## [Assigned task]
From the line containing "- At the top" through the last line of the material, copy every line exactly, both ends inclusive; do not copy pictures.

## [Dataset excerpt]
══════

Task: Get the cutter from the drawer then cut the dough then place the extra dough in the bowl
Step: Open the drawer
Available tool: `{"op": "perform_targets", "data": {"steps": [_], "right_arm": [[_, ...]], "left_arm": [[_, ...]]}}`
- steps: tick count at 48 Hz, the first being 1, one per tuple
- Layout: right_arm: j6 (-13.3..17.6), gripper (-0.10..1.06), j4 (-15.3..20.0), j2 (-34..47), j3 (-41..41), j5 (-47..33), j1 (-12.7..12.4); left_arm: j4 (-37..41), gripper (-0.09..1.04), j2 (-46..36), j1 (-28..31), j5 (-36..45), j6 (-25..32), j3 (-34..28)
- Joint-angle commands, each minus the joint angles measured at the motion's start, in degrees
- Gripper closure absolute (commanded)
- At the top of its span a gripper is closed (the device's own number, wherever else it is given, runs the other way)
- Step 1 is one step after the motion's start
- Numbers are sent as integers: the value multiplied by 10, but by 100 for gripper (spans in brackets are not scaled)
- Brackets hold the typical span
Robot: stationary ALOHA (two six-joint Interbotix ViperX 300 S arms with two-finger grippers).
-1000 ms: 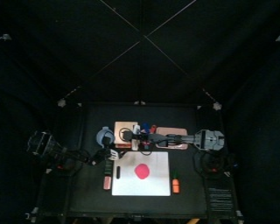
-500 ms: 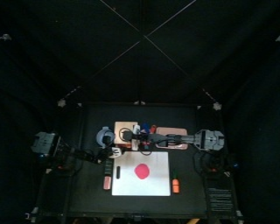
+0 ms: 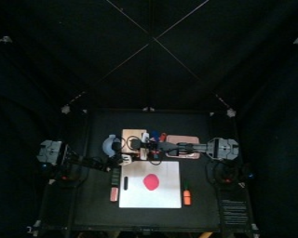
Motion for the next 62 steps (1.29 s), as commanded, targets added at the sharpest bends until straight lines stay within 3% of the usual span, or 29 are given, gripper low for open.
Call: {"op": "perform_targets", "data": {"steps": [1,17,62], "right_arm": [[1,94,1,9,15,20,-4],[3,94,0,10,15,21,-4],[2,94,0,15,12,21,-11]], "left_arm": [[4,24,-4,5,-3,1,-5],[2,38,-4,1,-3,0,8],[-33,38,-4,-113,-11,-2,-3]]}}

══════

## [Answer to the problem]
- At the top of its span a gripper is closed (the device's own number, wherever else it is given, runs the other way)
- Step 1 is one step after the motion's start
- Numbers are sent as integers: the value multiplied by 10, but by 100 for gripper (spans in brackets are not scaled)
- Brackets hold the typical span
Robot: stationary ALOHA (two six-joint Interbotix ViperX 300 S arms with two-finger grippers).
-1000 ms: 
-500 ms: 
+0 ms: 
Motion for the next 62 steps (1.29 s), as commanded, targets added at the sharpest bends until straight lines stay within 3% of the usual span, or 29 are given, gripper low for open.
Call: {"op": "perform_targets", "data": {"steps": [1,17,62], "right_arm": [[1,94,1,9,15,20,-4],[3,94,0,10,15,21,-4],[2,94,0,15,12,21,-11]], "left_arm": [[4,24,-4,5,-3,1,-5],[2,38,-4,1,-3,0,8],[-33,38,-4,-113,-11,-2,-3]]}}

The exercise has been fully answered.